* [Work required] When you transcribe the listing that follows, keep every line exact and omit the pictures.

* [Given data]
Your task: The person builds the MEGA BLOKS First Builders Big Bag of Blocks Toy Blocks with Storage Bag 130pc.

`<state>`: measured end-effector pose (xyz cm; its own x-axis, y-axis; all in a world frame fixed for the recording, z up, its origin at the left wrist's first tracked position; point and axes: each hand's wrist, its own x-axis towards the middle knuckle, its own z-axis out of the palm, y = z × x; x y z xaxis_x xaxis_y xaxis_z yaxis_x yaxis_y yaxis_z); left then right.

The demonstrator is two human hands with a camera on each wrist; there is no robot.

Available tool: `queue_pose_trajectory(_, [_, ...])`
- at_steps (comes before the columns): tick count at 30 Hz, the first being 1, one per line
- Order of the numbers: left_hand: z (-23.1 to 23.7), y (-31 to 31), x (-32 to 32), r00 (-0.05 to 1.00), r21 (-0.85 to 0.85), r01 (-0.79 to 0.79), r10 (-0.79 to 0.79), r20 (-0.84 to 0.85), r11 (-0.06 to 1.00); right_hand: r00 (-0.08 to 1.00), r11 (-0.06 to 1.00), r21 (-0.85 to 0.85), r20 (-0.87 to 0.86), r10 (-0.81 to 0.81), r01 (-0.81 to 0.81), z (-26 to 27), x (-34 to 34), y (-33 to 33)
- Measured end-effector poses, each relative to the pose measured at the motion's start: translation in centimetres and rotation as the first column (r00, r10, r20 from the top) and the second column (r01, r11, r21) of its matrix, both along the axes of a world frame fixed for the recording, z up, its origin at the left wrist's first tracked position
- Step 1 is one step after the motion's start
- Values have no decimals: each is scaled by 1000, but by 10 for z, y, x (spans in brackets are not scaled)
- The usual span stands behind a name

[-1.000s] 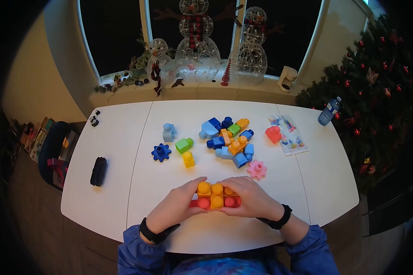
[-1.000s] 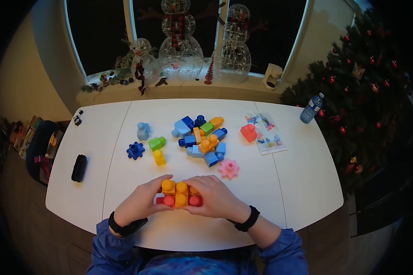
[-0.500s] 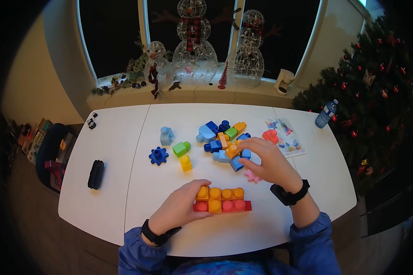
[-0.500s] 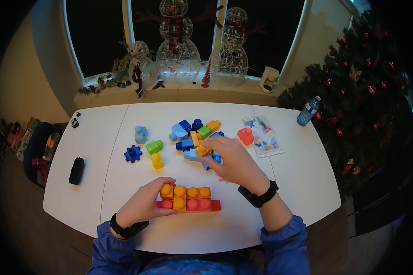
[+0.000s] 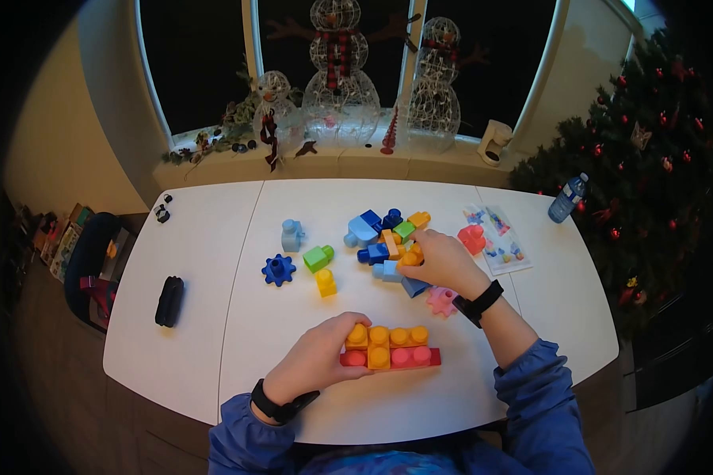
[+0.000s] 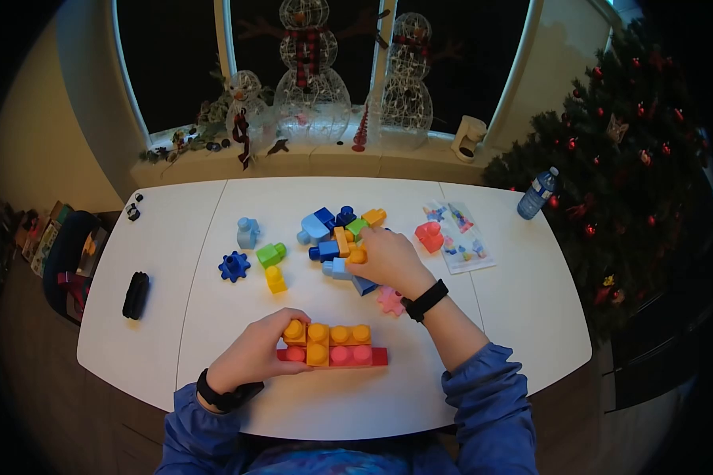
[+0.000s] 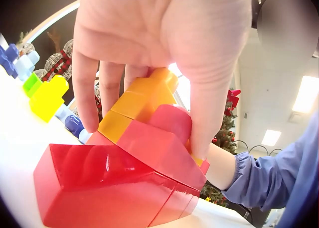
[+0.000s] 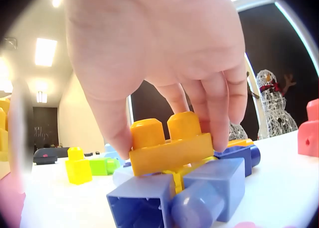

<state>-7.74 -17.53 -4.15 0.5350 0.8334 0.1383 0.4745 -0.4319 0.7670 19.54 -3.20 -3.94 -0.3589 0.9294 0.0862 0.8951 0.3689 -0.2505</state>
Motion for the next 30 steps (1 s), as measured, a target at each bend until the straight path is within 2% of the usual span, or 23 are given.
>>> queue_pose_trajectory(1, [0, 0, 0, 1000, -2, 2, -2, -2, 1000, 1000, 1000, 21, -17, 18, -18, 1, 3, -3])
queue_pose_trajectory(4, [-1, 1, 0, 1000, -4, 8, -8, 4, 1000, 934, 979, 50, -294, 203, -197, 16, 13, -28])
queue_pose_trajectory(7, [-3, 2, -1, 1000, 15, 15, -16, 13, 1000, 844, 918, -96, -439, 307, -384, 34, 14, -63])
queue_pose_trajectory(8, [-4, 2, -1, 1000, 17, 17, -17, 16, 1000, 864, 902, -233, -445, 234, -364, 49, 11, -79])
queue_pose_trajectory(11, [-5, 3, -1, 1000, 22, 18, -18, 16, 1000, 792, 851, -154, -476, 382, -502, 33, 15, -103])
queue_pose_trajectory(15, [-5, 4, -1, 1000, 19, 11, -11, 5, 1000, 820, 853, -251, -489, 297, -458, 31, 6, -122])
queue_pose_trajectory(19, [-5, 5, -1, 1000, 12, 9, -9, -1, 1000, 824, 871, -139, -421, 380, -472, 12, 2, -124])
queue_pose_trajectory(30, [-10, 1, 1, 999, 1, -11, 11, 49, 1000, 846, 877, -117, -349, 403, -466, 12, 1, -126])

* [Exercise solution]
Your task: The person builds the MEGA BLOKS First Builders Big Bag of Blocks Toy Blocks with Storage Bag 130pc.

`<state>`: measured end-effector pose (xyz cm; its own x-axis, y-axis; all in a world frame fixed for the recording, z up, its origin at the left wrist's first tracked position; point and axes: each hand's wrist, its own x-axis towards the middle knuckle, its own z-axis out of the palm, y = z × x; x y z xaxis_x xaxis_y xaxis_z yaxis_x yaxis_y yaxis_z); left then right.

The demonstrator is two human hands with a camera on each wrist; there is no robot.

Available tool: `queue_pose_trajectory(_, [_, ...])`
- at_steps (comes before the columns): tick count at 30 Hz, the first being 1, one per line
- Order of the numbers: left_hand: z (-23.1 to 23.7), y (-31 to 31), x (-32 to 32), r00 (-0.05 to 1.00), r21 (-0.85 to 0.85), r01 (-0.79 to 0.79), r10 (-0.79 to 0.79), r20 (-0.84 to 0.85), r11 (-0.06 to 1.00); right_hand: r00 (-0.08 to 1.00), r11 (-0.06 to 1.00), r21 (-0.85 to 0.85), r20 (-0.87 to 0.86), r10 (-0.81 to 0.81), r01 (-0.81 to 0.81), z (-26 to 27), x (-34 to 34), y (-33 to 33)
- Measured end-effector poses, each relative to the pose measured at the motion's start: translation in centimetres and rotation as the first column (r00, r10, r20 from the top) and the second column (r01, r11, r21) of its matrix, both along the axes of a world frame fixed for the recording, z up, its origin at the left wrist's first tracked position
- Step 1 is one step after the motion's start
- Values have no decimals: each is scaled by 1000, but by 10 for z, y, x (spans in brackets are not scaled)
- The usual span stands behind a name

[-1.000s] 
[-1.000s] 
[-0.500s] 
[-0.500s] 
[+0.000s] 
[+0.000s] 
[+0.000s] 
[+0.000s] 

<state>-7.74 -17.53 -4.15 0.5350 0.8334 0.1383 0.4745 -0.4319 0.7670 19.54 -3.20 -3.94 -0.3589 0.9294 0.0862 0.8951 0.3689 -0.2505</state>
Motion for the next 30 steps (1 s), as measured, a target at each bend until the straight path is within 2% of the usual span, or 23 are given.
>>> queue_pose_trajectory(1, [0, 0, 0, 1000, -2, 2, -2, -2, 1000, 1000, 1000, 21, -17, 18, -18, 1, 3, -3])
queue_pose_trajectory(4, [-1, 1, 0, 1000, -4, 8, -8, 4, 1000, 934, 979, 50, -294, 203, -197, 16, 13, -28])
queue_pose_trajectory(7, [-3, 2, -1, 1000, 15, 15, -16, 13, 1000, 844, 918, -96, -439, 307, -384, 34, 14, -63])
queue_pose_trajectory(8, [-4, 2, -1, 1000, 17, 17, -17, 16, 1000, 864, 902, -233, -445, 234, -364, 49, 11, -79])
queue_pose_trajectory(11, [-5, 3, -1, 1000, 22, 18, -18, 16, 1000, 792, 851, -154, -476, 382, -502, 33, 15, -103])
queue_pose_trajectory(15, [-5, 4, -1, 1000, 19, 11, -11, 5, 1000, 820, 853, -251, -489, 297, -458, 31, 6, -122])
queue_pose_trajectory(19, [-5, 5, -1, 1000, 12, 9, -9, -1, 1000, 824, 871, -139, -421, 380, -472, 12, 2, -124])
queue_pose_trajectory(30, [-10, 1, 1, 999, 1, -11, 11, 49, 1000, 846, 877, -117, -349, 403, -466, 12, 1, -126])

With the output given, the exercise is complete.